Les autorités françaises attendaient avec une certaine impatience la date du 30 juillet. Les services de la préfecture de Mayotte se disaient qu’après le référendum constitutionnel, les reconduites à la frontière des « clandestins » présents à Mayotte pourraient reprendre leur cours. Il n’en est rien. Au contraire, le président Azali Assoumani a radicalisé sa position. Dans un discours prononcé jeudi 9 août à Domoni dans l’île d’Anjouan, le président comorien a déclaré : « Tous les problèmes que nous avons eus dans ce référendum, leur seule cause reste notre opposition aux expulsions de Comoriens de leur propre pays, l’île de Mayotte. Et nous ne céderons pas. Je veux que ce pays se développe sans l’ancienne puissance coloniale… ».

Le président Azali n’en a pas dit plus sur « les problèmes du référendum » auxquels il fait référence; sachant que la Cour Suprême du pays a proclamé une large victoire du « Oui » et une grande participation.

 


Mayotte, un thème de campagne électorale



Le choix de la ville de Domoni pour prononcer ces paroles est symbolique : c’est le point de départ de la majorité des « kwassas » vers Mayotte.

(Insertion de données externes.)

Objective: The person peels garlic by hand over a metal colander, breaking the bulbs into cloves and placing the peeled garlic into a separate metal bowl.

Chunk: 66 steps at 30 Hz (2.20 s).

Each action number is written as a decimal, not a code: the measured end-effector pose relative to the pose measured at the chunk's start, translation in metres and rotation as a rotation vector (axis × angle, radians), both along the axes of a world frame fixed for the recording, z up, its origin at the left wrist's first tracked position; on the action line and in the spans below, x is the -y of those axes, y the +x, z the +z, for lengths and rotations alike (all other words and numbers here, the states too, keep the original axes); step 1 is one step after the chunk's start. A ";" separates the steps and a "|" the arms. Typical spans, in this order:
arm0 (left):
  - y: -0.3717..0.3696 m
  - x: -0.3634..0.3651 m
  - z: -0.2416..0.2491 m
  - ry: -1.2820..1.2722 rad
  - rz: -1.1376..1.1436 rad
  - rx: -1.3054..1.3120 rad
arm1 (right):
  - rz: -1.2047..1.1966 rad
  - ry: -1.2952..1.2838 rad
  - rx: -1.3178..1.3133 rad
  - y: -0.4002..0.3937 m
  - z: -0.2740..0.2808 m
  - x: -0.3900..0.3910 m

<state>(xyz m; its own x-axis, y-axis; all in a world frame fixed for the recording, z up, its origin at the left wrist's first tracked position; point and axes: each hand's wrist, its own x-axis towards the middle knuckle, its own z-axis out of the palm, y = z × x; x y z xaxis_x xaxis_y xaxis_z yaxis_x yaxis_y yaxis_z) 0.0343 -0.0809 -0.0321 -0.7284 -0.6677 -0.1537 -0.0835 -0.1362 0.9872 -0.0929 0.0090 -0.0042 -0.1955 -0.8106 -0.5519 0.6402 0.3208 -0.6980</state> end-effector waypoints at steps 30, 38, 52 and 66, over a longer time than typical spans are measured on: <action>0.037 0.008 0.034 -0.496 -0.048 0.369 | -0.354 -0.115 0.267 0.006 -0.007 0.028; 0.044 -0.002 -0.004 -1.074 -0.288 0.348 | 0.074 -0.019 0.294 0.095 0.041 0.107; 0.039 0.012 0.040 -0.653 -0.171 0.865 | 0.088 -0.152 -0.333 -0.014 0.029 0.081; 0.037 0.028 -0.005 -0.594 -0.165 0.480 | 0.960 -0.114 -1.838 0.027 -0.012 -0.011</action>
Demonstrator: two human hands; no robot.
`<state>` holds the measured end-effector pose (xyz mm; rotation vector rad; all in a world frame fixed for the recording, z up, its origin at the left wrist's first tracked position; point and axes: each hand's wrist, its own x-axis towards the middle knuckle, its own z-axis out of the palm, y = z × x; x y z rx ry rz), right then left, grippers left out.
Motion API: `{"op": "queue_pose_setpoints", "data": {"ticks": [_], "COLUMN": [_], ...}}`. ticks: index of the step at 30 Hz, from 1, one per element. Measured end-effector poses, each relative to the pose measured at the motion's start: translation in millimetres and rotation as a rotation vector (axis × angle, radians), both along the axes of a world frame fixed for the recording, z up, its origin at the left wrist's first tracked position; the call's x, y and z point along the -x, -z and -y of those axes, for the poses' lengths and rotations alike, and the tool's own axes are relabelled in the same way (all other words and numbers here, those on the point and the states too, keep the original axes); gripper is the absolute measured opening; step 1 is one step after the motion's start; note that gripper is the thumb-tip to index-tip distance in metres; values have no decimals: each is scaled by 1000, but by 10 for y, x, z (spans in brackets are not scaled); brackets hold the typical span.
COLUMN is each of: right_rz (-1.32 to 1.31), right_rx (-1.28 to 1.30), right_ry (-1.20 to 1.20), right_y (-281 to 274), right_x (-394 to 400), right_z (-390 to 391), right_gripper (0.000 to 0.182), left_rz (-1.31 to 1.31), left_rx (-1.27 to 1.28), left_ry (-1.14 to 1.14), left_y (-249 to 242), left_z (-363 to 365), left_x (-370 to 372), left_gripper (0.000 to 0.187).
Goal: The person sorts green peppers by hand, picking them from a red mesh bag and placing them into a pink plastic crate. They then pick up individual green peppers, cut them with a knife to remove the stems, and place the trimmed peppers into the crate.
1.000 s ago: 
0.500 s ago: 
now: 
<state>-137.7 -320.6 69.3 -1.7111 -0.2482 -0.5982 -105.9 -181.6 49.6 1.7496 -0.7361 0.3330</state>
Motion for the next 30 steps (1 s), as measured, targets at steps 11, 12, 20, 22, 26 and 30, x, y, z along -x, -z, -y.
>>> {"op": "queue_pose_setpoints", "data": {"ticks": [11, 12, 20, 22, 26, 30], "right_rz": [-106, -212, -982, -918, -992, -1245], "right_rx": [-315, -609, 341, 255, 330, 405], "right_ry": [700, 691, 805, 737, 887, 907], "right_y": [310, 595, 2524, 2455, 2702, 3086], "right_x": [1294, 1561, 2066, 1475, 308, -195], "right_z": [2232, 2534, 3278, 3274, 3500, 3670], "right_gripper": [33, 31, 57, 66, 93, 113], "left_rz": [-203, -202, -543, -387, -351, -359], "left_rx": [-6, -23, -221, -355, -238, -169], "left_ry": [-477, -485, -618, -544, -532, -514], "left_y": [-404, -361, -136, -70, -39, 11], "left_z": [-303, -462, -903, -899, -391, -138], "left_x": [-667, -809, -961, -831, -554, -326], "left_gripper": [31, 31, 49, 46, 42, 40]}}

Ce thème de « l’occupation illégale de Mayotte par la France » est fédérateur. Le président Azali entend ainsi couper l’herbe sous le pied de ses opposants. Il va plus loin en accusant son prédécesseur Ahmed Abdallah Sambi d’avoir été « complice de la départementalisation de Mayotte ».

La classe politique comorienne se retrouve à fronts renversés. Auparavant Sambi était considéré comme « anti-français » et Azali plutôt « pro-français ».

Le ton de la campagne pour la réélection d’Azali Assoumani est donné. La préfecture de Mayotte doit en tout cas s’attendre à une longue période sans pouvoir reconduire les « sans-papiers ».